Data under study:

---

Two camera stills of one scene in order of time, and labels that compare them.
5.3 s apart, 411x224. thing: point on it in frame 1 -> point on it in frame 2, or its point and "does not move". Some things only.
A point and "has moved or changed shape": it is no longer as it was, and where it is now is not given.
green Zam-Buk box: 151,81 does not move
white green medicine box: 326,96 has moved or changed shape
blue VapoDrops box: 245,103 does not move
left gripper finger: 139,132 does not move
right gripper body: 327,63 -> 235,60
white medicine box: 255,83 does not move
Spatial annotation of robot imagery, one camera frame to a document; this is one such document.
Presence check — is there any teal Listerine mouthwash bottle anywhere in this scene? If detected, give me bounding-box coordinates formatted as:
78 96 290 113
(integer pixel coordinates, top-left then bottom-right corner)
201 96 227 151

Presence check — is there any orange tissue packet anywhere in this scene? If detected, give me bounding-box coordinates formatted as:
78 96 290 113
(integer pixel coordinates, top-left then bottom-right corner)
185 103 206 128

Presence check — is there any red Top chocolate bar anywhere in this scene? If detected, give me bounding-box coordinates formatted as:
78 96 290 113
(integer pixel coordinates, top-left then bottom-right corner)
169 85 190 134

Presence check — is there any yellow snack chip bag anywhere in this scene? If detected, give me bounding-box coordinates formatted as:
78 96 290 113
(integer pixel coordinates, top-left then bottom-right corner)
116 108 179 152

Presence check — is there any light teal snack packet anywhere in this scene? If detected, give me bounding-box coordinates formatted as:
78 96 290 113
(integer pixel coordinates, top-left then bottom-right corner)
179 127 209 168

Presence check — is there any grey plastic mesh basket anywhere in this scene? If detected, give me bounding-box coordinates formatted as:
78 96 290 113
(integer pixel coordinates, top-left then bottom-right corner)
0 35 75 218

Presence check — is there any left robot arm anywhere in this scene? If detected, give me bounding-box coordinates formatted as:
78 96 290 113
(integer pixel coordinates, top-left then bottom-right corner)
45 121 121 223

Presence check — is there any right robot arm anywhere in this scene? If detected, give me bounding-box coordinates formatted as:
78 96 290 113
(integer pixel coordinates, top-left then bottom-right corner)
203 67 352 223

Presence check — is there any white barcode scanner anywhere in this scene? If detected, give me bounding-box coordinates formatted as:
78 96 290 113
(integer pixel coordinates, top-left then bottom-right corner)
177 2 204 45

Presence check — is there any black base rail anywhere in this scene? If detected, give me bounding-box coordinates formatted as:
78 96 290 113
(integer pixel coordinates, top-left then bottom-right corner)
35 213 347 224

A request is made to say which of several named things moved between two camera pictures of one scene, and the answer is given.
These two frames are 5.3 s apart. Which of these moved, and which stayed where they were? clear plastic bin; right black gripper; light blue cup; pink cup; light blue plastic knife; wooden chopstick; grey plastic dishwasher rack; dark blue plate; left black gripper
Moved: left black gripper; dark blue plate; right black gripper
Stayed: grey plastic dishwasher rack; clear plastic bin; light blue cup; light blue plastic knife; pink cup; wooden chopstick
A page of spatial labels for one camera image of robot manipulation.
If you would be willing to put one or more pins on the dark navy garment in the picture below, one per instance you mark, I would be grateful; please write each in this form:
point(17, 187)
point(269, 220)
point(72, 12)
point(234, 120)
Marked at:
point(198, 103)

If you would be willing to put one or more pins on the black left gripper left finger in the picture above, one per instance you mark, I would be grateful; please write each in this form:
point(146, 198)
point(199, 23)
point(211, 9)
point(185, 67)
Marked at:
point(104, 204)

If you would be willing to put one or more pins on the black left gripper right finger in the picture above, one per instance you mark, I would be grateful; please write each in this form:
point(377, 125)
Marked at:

---

Exercise instructions:
Your answer should be a single number: the count of lines in the entries that contain the word "given".

Task answer:
2